EXERCISE DIRECTIONS → Only the pictures are to be dropped; return all other data below exactly.

GIVEN MATERIAL →
··········

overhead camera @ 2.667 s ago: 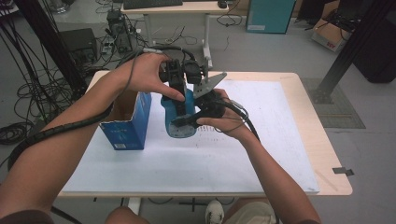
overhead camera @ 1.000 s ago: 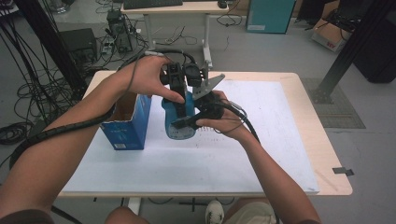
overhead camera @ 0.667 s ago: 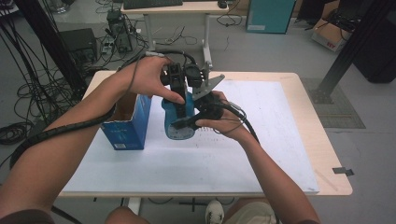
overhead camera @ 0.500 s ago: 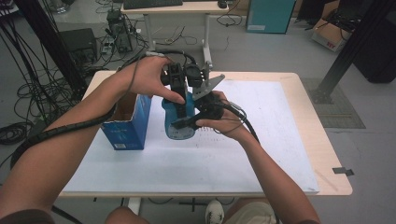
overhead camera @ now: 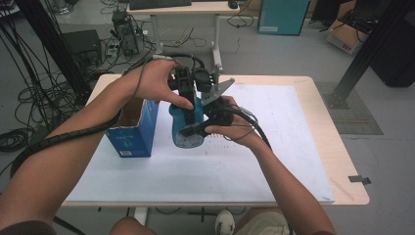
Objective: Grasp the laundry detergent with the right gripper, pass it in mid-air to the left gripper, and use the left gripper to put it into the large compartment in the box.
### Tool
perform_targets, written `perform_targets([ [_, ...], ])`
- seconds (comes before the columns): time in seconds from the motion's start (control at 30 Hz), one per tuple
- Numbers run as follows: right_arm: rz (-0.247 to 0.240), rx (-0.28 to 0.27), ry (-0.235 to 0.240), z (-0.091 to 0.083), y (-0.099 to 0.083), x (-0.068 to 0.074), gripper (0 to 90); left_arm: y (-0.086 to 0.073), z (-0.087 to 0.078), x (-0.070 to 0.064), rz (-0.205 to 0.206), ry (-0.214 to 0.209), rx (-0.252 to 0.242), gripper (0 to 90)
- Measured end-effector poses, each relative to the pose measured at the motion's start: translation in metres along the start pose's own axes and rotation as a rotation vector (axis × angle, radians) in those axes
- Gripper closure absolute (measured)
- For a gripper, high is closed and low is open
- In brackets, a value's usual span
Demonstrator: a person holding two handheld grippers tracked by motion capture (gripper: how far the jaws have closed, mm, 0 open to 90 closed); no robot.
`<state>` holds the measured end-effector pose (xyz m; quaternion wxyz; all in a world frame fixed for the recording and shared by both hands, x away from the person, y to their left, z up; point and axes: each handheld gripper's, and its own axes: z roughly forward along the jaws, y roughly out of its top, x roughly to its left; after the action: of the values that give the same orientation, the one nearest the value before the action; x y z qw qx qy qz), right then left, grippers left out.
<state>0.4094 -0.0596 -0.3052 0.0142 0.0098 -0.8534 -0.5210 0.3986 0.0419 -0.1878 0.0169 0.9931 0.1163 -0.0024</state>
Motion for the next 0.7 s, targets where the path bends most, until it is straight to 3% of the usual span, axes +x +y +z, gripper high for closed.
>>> perform_targets([
  [0.5,-0.011,-0.011,0.001,-0.0003,0.0002,-0.0007,40.2,0.0017,0.0009,0.0000,0.001,-0.007,0.000,37.8],
  [0.53,0.037,-0.011,0.004,-0.0007,0.0014,0.0028,40.2,0.0020,0.0011,-0.0001,0.006,-0.004,0.007,37.8],
  [0.57,0.049,-0.020,0.006,-0.0008,0.0019,0.0037,40.1,0.0018,0.0023,-0.0005,0.002,-0.002,-0.003,37.8],
  [0.67,0.038,-0.016,0.005,-0.0007,0.0018,0.0032,40.2,0.0017,0.0022,-0.0004,0.003,0.002,-0.002,37.8],
  [0.7,0.054,-0.018,0.005,-0.0009,0.0014,0.0033,40.1,0.0014,0.0020,0.0000,-0.001,-0.008,-0.004,37.8],
])
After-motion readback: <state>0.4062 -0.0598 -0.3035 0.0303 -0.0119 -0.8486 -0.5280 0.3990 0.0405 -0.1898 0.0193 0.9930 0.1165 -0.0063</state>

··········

WRITTEN RESPONSE →
overhead camera @ 2.667 s ago: 
overhead camera @ 1.000 s ago: 
overhead camera @ 0.667 s ago: 
overhead camera @ 0.500 s ago: 
overhead camera @ now: 
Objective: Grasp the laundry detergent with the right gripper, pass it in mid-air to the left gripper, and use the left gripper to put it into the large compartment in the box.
### Tool
perform_targets, written `perform_targets([ [_, ...], ])`
- seconds (comes before the columns): time in seconds from the motion's start (control at 30 Hz), one per tuple
- Numbers run as follows: right_arm: rz (-0.247 to 0.240), rx (-0.28 to 0.27), ry (-0.235 to 0.240), z (-0.091 to 0.083), y (-0.099 to 0.083), x (-0.068 to 0.074), gripper (0 to 90); left_arm: y (-0.086 to 0.073), z (-0.087 to 0.078), x (-0.070 to 0.064), rz (-0.205 to 0.206), ry (-0.214 to 0.209), rx (-0.252 to 0.242), gripper (0 to 90)
- Measured end-effector poses, each relative to the pose measured at the motion's start: translation in metres along the start pose's own axes and rotation as a rotation vector (axis × angle, radians) in those axes
- Gripper closure absolute (measured)
- For a gripper, high is closed and low is open
- In brackets, a value's usual span
Demonstrator: a person holding two handheld grippers tracked by motion capture (gripper: how far the jaws have closed, mm, 0 open to 90 closed); no robot.
`<state>` holds the measured end-effector pose (xyz m; quaternion wxyz; all in a world frame fixed for the recording and shared by both hands, x away from the person, y to their left, z up; point and axes: each handheld gripper's, and its own axes: z roughly forward along the jaws, y roughly out of its top, x roughly to its left; after the action: of the values that give the same orientation, the one nearest the value before the action; x y z qw qx qy qz), right then left, grippers left out.
<state>0.4094 -0.0596 -0.3052 0.0142 0.0098 -0.8534 -0.5210 0.3986 0.0419 -0.1878 0.0169 0.9931 0.1163 -0.0024</state>
Motion for the next 0.7 s, targets where the path bends most, until it is straight to 3% of the usual span, axes +x +y +z, gripper high for closed.
>>> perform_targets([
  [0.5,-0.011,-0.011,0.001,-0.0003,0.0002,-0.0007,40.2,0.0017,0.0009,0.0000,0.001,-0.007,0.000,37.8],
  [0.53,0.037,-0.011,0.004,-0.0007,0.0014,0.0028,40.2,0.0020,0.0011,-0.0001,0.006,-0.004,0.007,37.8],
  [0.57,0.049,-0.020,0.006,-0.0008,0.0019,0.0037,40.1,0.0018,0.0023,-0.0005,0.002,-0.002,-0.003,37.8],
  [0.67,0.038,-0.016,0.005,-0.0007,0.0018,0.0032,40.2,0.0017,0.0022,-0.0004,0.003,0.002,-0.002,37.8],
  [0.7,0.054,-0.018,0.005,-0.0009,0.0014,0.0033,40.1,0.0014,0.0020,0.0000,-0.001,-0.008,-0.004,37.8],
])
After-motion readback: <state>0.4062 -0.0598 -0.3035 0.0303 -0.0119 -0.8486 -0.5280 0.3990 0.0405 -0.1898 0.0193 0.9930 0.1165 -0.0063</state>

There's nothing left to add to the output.